# TASK INSTRUCTIONS:
Your answer must be every line of the data that contains "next".

# EXERCISE MATERIAL:

+++++

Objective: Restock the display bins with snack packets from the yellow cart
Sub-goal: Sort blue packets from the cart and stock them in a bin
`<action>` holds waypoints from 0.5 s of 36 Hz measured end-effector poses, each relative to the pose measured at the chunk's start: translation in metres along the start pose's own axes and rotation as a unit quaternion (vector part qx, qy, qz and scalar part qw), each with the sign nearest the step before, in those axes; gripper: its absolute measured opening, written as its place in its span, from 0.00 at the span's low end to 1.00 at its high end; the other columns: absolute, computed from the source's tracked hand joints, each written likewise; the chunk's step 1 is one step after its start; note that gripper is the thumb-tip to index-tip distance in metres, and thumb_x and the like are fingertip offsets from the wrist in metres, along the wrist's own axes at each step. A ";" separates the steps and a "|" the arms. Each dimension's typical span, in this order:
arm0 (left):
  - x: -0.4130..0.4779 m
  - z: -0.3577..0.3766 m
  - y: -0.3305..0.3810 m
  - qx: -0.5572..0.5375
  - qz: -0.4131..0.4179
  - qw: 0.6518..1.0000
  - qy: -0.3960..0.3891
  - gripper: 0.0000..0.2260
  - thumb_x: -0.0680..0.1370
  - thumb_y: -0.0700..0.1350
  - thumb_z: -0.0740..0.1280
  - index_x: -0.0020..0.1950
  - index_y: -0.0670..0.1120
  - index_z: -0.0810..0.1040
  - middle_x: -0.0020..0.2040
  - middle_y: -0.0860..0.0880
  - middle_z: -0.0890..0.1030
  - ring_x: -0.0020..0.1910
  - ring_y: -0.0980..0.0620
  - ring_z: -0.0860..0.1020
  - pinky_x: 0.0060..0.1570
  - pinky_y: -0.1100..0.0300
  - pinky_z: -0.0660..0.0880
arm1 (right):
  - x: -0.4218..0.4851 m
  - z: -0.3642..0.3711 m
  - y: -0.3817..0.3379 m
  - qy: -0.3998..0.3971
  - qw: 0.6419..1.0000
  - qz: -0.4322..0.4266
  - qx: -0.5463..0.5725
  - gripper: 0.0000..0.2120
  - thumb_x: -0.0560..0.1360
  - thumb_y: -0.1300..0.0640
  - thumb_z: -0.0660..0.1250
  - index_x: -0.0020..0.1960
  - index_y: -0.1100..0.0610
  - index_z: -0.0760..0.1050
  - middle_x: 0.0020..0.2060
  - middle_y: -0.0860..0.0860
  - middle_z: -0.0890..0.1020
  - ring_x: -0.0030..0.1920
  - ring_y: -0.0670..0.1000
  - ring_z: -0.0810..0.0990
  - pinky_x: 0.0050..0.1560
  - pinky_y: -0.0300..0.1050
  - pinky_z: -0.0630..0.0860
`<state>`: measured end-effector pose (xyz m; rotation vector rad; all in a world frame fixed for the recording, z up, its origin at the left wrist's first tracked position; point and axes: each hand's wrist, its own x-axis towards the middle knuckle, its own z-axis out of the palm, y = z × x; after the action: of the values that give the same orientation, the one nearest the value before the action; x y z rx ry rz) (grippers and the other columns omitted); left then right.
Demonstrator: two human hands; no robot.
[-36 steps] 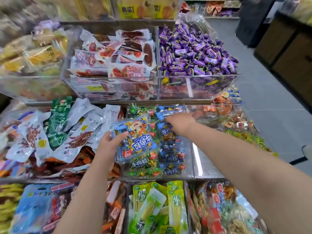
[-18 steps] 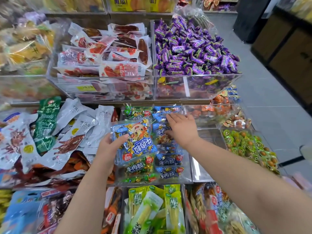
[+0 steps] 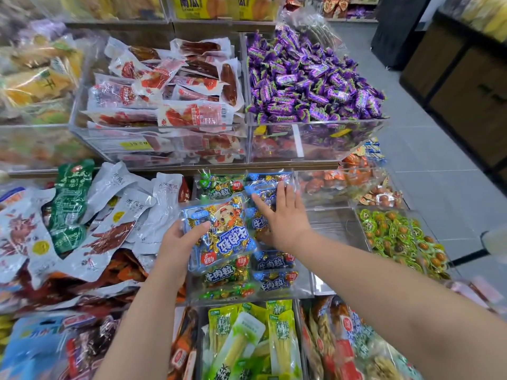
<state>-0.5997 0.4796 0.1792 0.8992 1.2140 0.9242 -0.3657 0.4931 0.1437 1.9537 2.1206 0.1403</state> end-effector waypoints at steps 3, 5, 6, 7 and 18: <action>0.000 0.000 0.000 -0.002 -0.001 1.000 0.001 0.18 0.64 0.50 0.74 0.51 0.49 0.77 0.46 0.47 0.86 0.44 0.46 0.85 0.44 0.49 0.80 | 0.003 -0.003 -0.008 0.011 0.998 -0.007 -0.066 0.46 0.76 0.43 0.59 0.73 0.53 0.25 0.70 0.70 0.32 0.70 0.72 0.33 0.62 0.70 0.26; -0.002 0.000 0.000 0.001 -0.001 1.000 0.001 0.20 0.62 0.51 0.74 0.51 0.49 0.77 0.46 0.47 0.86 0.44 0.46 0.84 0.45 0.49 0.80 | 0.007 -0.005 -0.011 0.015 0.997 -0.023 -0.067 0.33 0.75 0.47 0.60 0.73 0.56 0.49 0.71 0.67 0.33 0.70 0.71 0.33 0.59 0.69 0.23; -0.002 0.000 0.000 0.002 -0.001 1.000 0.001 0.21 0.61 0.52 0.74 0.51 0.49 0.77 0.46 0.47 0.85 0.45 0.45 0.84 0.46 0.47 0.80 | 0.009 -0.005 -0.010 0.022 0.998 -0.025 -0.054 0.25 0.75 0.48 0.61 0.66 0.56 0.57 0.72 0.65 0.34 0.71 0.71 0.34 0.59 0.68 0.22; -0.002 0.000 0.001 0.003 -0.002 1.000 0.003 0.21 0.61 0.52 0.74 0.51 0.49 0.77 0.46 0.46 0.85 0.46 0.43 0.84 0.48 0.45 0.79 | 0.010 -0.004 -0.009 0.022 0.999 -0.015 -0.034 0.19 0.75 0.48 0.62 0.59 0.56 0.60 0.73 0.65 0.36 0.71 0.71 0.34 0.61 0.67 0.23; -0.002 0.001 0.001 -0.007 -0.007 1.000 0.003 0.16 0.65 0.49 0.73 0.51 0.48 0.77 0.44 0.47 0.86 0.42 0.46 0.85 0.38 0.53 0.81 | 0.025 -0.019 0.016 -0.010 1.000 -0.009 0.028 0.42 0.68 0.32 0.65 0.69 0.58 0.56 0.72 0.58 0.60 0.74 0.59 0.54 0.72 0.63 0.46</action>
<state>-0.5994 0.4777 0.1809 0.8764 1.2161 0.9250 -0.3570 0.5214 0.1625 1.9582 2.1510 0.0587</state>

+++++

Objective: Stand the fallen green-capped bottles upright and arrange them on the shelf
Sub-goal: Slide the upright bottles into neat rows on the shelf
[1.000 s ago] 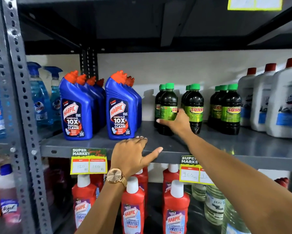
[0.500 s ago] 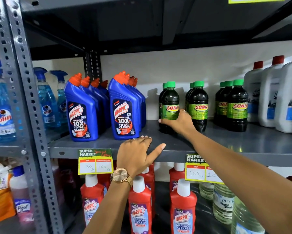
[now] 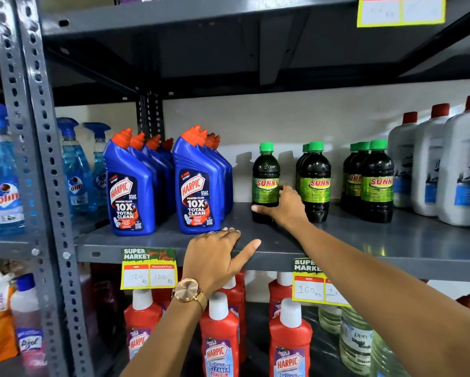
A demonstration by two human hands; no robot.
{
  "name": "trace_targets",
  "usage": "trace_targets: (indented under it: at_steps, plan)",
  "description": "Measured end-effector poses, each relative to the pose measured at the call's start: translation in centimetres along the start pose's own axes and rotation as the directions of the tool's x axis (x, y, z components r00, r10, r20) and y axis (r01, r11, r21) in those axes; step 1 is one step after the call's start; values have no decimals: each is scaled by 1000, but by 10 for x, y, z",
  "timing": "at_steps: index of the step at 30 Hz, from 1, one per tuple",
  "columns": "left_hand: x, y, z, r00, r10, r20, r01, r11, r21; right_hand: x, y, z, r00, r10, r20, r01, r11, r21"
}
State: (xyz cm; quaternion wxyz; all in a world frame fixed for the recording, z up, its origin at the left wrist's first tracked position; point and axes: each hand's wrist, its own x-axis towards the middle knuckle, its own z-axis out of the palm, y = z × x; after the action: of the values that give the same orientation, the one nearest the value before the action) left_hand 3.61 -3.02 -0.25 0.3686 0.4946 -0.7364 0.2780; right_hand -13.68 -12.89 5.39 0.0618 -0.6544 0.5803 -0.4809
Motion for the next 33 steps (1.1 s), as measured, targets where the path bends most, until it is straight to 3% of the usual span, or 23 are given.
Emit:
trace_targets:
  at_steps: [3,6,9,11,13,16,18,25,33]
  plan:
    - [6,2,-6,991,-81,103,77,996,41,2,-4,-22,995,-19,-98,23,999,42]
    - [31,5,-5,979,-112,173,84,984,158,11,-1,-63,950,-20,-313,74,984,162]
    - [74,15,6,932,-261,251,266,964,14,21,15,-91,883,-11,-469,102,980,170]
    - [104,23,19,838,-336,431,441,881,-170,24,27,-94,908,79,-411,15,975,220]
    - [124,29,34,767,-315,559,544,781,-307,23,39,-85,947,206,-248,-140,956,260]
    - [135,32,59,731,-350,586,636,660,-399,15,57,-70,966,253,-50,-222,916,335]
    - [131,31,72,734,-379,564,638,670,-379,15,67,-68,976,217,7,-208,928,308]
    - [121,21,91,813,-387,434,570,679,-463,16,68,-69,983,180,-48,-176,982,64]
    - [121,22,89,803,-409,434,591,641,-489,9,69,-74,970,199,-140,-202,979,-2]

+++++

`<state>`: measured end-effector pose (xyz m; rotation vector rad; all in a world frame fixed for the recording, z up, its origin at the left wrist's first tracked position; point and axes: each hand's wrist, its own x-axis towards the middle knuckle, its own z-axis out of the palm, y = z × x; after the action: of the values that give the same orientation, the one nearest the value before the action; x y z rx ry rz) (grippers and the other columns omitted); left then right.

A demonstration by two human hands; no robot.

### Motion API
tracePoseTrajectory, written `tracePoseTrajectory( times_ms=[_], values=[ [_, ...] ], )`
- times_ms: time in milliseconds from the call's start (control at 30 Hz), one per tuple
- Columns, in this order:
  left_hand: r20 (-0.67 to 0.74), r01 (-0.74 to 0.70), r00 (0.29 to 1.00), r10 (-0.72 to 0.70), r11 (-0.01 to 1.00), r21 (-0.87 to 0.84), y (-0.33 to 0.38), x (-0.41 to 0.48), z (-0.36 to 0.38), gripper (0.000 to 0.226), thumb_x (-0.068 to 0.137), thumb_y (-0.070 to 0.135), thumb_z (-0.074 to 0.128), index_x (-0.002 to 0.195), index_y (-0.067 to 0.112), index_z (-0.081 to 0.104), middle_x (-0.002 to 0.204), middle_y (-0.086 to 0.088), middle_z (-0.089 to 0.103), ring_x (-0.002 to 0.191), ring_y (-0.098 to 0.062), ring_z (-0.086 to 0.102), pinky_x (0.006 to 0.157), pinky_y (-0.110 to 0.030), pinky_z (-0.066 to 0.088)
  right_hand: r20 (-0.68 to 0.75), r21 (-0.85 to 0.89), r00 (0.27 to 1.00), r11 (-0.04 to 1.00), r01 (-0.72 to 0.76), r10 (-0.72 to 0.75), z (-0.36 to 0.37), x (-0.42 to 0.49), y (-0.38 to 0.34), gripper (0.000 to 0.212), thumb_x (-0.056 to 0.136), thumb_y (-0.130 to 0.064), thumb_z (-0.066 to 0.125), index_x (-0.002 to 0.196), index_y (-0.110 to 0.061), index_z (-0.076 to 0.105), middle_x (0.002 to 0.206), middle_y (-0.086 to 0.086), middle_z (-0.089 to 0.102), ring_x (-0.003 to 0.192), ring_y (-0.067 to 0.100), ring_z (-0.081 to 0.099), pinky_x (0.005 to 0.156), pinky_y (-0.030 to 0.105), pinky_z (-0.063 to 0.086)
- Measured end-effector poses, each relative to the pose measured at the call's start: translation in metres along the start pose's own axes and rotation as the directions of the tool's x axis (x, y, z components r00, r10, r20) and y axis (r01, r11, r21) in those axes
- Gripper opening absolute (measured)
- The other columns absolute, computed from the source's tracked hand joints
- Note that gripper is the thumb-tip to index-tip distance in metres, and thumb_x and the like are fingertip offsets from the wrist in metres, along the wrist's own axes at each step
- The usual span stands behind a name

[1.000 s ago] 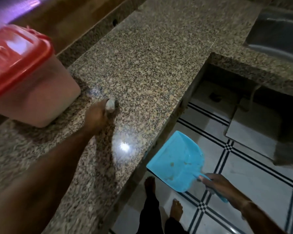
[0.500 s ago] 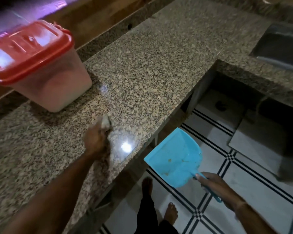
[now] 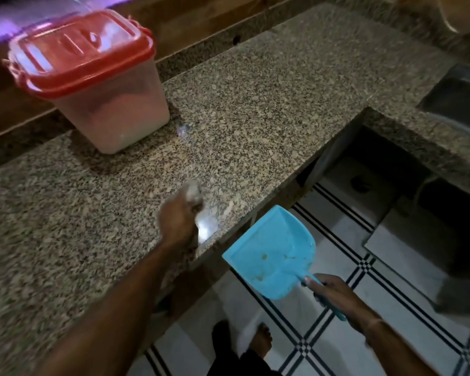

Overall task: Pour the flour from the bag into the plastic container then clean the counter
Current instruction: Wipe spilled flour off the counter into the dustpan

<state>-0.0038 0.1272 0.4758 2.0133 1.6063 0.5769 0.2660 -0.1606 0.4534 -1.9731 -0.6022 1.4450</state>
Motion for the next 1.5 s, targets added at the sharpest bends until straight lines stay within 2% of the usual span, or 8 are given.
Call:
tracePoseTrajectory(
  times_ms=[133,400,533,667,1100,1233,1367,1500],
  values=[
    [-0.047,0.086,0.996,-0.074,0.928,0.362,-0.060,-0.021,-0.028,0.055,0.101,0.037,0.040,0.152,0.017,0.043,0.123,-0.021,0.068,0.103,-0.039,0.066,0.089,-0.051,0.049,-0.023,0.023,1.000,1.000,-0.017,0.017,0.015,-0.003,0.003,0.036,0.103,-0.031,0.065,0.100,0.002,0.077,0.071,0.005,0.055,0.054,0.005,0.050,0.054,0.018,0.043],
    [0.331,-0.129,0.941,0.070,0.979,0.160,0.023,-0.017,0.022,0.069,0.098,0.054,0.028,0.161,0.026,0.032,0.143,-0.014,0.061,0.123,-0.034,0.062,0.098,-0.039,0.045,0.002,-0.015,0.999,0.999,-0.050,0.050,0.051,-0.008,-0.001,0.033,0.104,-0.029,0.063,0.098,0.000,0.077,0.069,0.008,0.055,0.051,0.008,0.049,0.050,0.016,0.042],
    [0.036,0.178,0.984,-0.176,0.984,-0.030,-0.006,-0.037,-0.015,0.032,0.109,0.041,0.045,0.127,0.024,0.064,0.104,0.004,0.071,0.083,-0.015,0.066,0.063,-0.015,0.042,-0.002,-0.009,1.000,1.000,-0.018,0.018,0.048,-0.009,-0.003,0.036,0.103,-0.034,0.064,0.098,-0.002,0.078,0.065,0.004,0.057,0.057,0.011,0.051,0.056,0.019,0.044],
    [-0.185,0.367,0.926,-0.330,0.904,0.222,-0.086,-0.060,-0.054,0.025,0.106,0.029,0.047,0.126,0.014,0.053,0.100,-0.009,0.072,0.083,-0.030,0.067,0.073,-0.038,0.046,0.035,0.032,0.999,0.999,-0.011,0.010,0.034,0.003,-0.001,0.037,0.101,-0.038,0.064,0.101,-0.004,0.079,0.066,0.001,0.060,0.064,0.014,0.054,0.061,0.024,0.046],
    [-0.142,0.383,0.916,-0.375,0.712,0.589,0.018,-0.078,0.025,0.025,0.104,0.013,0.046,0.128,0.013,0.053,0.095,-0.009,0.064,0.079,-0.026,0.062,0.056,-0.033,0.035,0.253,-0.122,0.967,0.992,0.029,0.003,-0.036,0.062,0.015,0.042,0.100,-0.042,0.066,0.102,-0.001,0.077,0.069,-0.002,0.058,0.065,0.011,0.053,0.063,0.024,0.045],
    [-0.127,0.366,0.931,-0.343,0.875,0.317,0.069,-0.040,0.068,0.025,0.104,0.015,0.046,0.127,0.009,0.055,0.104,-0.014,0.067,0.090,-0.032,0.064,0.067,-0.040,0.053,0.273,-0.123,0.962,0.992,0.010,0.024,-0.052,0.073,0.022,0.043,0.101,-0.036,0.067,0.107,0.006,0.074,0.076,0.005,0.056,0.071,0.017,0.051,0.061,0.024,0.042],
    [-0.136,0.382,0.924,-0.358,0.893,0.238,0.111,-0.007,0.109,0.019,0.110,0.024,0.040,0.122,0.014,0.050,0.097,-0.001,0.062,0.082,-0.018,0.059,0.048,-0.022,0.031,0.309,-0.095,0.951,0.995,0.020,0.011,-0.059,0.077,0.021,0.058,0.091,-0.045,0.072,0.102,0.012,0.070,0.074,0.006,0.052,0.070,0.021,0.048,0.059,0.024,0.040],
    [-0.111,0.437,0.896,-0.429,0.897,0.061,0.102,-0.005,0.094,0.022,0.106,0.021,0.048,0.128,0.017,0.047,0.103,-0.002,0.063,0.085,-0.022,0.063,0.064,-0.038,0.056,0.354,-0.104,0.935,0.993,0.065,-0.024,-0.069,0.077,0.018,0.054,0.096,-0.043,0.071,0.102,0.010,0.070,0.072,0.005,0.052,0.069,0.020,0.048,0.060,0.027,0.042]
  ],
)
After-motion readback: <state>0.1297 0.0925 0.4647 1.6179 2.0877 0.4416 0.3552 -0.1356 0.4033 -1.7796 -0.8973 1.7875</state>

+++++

# RESPONSE FOR THIS EXERCISE:
Motion for the next 33 steps (1.1 s), as measured, targets where the path bends most, until it is straight to 3% of the usual span, or 23 are given.
Motion for the next 1.5 s, targets added at the sharpest bends until straight lines stay within 2% of the usual span, or 8 are given.

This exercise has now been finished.